Every organization has a culture - defined or not. Organizational culture is the collective mindset, attitudes, and the set of behaviors, expectations, and assumptions that people have for "how things are around here." The culture of an organization is comprised of many intricate and interconnected parts, including corporate strategy and related strategic goals, job roles, business processes, core values, communications practices, corporate attitudes and business policies. Culture therefore is or ought to be very dynamic, changes constantly - like water with the following characteristics:
Flow: Digital boundaries are not "sharp" lines; they are fluid to adapt to changes, so does a digital culture. Digital culture as collective minds and attitudes have to continue to move forward, not backward; so we have to reflect and examine our own thoughts, beliefs, and actions, and we also have to have the ability to ask the hard questions and engage in meaningful dialogue even if we do not agree with one another we can indeed agree to disagree, yet, stay engaged with one another because the dialogue is important, yet, the culture harmony is priceless. Culture is like water, permeating into every corner of your organization, influence how you think, communicate and act. Culture is the aggregate of all employees' mindsets, attitudes, and behaviors. As such, it changes constantly as events happen and people come and go. It's not something that can be manually controlled by the employer, but culture can be changed, or even well designed, the right set of principles and rules can enable and constrain culture. Your culture guides and informs ‘How you do WHT you do, and should point you to WHY you do it.’ It’s a soft, but tough element which can harden the hardest, to lift your organization to the next level, or sink your business tragically.
‘Iceberg’ culture metaphor: The vivid metaphors for describing culture is like the visible and invisible levels of an iceberg - the solid state of ‘water.’ It is like an iceberg where the visible elements, such as behaviors, make much sense with recognizing and understanding the underlying mindsets, expectations, and assumptions. You cannot consider culture as one element of the strategy execution unless you can identify the dominant cultures, subcultures, and the layers of those cultures. Layers of culture is a critical aspect here. The iceberg metaphor well describes the layers of culture, with values and beliefs often being under the surface. It’s nearly impossible to change the culture without bringing these to the surface, articulating them and assessing whether they are still the right ones for the current environment.

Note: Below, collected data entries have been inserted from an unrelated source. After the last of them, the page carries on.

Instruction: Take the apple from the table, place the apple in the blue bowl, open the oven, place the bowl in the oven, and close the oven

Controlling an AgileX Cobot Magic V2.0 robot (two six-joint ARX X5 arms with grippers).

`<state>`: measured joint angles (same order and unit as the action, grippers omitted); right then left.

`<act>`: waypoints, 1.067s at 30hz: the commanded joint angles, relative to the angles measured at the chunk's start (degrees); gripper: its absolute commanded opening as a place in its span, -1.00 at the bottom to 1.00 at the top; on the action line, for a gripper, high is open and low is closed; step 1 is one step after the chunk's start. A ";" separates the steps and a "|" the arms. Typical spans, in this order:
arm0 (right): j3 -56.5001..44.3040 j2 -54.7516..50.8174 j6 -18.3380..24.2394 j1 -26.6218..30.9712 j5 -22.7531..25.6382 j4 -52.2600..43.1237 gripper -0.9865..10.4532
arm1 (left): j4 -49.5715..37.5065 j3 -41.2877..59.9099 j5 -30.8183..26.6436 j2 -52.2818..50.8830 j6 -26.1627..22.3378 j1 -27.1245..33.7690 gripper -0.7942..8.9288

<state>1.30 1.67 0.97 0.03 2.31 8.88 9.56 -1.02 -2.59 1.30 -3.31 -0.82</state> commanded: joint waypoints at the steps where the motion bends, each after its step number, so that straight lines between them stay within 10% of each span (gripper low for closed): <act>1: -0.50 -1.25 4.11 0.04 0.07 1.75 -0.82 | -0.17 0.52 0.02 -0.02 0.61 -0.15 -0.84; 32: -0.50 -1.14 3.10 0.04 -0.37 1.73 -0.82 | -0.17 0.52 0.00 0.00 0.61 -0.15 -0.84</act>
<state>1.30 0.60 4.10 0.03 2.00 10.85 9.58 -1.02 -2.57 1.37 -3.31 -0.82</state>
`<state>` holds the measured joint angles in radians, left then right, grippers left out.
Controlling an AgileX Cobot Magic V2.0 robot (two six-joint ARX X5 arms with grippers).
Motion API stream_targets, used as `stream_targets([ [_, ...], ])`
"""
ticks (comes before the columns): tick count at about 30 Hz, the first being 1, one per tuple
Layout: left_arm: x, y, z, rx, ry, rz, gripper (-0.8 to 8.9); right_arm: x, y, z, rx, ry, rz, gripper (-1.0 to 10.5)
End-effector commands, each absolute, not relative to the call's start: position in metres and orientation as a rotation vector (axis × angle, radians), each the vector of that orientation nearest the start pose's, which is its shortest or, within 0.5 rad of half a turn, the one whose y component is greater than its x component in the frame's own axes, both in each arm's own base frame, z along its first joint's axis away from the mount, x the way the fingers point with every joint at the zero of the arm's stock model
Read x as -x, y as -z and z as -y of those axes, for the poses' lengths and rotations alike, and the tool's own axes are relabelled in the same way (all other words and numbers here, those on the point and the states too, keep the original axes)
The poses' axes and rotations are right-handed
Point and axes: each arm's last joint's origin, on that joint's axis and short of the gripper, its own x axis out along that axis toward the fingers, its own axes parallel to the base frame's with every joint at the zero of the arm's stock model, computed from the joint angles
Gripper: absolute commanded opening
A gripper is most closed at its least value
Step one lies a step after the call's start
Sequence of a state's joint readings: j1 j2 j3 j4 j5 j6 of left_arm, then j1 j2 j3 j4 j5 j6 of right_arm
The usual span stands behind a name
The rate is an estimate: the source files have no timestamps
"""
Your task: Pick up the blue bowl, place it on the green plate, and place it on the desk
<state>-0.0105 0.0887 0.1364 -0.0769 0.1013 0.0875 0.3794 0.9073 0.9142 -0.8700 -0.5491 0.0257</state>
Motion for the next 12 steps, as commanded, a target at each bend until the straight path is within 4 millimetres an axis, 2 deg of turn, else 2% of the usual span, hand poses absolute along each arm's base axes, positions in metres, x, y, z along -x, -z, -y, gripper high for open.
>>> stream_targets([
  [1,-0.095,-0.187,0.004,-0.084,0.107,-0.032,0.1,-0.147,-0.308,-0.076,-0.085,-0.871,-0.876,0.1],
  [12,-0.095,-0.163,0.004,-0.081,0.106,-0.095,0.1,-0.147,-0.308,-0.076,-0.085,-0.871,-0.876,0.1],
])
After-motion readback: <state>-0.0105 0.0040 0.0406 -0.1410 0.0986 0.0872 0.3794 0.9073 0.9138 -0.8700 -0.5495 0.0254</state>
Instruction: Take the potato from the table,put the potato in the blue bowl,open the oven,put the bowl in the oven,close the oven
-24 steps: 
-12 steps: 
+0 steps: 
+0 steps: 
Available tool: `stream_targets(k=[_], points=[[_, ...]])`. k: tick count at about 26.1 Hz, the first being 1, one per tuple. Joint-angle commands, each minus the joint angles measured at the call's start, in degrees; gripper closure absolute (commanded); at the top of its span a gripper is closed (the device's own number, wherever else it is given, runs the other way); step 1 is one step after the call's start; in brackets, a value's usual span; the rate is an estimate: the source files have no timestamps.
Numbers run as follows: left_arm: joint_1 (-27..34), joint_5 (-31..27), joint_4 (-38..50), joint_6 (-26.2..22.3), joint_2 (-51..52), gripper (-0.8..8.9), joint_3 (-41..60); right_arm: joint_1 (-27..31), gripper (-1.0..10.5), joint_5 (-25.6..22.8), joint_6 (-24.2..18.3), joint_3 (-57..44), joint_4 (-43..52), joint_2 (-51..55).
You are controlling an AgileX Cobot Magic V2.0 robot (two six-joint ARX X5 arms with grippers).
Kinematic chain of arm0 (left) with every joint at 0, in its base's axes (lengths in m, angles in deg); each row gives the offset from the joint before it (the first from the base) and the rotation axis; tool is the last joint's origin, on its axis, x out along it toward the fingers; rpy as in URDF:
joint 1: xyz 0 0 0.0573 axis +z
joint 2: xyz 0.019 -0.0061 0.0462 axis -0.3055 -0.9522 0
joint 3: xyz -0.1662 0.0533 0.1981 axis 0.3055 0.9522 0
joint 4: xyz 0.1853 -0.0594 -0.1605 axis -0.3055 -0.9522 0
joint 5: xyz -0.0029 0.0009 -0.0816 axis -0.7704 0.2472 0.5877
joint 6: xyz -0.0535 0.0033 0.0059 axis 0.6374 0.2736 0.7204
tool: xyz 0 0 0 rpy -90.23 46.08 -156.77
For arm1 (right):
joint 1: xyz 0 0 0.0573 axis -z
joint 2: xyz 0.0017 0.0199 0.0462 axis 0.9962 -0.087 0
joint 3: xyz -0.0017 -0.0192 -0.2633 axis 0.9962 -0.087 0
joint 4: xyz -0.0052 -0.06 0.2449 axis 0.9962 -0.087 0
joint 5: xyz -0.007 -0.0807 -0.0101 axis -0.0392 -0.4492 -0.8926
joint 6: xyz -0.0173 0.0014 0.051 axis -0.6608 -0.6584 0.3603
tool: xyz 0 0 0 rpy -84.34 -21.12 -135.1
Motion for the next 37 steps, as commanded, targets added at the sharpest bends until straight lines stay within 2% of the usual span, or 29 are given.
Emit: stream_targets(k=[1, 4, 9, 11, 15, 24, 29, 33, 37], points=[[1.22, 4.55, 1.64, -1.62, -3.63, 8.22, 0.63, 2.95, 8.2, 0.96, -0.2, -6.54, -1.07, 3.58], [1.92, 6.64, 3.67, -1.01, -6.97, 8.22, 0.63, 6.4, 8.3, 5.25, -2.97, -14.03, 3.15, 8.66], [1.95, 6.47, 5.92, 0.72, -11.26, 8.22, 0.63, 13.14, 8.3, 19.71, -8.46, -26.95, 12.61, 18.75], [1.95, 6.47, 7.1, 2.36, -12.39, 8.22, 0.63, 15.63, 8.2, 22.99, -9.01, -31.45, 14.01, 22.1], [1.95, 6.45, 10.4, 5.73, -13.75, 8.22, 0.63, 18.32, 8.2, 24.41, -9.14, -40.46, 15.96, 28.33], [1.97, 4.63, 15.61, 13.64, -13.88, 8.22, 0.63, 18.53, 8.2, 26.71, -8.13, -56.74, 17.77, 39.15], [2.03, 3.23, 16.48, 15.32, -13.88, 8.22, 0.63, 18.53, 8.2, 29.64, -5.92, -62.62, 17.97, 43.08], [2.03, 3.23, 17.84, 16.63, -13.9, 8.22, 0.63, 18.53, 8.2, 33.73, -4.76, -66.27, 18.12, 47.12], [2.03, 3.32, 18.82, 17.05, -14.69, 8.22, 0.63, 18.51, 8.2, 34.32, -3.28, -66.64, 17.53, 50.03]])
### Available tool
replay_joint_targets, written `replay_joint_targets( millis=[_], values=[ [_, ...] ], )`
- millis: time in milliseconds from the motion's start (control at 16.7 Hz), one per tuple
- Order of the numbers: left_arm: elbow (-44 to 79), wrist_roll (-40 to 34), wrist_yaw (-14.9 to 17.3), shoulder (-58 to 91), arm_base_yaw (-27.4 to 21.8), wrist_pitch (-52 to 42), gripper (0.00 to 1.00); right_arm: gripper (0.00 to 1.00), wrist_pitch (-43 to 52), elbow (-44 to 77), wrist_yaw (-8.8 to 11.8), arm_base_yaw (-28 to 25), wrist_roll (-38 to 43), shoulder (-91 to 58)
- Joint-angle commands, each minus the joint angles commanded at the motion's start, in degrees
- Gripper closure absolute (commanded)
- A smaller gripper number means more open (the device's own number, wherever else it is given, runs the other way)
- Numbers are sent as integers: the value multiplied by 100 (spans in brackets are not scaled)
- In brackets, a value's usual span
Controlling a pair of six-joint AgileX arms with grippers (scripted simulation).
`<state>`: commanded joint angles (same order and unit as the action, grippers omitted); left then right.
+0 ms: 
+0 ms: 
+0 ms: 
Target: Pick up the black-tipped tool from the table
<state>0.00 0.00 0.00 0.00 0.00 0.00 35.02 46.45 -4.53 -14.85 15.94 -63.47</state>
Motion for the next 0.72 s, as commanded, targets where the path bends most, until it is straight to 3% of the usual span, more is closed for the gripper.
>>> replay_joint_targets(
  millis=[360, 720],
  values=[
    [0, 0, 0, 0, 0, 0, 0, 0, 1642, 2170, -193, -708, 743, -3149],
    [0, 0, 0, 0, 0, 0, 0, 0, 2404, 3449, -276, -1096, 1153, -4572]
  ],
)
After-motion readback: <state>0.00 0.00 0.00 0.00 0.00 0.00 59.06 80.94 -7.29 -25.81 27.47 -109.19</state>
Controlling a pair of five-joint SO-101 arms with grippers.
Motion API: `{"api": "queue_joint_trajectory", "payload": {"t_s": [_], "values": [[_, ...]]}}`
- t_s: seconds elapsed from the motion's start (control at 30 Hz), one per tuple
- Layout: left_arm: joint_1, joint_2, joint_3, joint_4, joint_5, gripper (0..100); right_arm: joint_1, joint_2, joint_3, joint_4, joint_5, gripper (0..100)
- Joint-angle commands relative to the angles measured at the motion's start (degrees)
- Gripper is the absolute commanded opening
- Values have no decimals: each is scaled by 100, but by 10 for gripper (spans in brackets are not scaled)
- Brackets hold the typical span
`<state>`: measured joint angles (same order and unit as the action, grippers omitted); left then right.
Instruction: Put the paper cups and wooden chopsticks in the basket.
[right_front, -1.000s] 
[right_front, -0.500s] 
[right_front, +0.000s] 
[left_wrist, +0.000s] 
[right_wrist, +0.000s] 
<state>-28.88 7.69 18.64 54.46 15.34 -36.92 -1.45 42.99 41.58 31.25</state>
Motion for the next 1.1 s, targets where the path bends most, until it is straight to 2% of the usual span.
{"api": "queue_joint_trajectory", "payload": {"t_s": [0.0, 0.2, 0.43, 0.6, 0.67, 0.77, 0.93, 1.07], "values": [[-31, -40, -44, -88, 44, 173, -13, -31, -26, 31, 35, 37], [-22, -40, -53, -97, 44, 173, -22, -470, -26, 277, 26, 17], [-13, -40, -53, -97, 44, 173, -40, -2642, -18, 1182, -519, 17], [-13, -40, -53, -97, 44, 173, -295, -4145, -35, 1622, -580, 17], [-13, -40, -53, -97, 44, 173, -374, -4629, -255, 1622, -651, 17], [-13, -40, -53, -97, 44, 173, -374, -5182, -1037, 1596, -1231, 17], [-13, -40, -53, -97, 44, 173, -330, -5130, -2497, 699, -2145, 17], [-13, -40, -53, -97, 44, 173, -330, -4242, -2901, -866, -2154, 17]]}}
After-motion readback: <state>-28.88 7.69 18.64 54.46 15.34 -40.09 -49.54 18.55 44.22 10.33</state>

And that in a fast growing company people tend to have similar ideal values that then get manifested in its corporate culture. When the company then grows, this corporate culture tends to stay the same over time -the culture inertia. However, in order to move up to the next level of organizational maturity, the culture needs to be changed as well to adapt to the emerging digital trend and pulling strategy execution towards the right decision. Typically, strategy execution fails due to surprises and unknown/ unforeseen factors. If you take the visible aspects of culture -the tip of the iceberg- alone as an element of the strategy execution, you may well head into trouble. There is stereotyping and elements of ethnocentric culture as well as there is also subculture. So basically, the execution and conviction of strategy strongly rely on culture.
Openness: Either a running river or a deep sea is open and nourishing for life growth. It’s not necessarily just about transparency, but the balance of visibility and invisibility; inclusiveness and dynamic. Culture is invisible, but culture can be read through employees behaviors and activities. Visibility is really important for teams as every member is always aware of how the whole process is going on, what does business culture encourage them to do, and what results have already been achieved. Water is transparent. Transparency doesn’t mean to be compliant only, or being too “direct,” too straight, or even too “rude.” Make everything clear like the water does not permit arguing. Just like the water is too pure, has no fish. No doubt about it, transparency is a fundamental factor for performance. However, a prerequisite for transparency is trust. Trust can only be built in an organizational environment conducive to the culture of learning and ideal-seeking behavior (behavior-enhancing organizational structure). Therefore, openness, allowing the different way to do things, encouraging creativity is the positive effect of well-tuned transparency to improve corporate culture.
Digital culture is like water, encompasses all sorts of things, to keep an organization dynamic and energetic, the good culture is nourishing and fluid; the point is you can not only see the surface to know the culture, often you need to assess underneath parts to truly understand the culture. Since culture has such a large impact on individual actions and how people accomplish work, and overall strategy implementation, there is an overwhelming temptation to fiddle with cultural attributes—values, norms, and beliefs. Culture is created and shaped by a cascade of influences -just like the waves in the ocean, ride above and master it.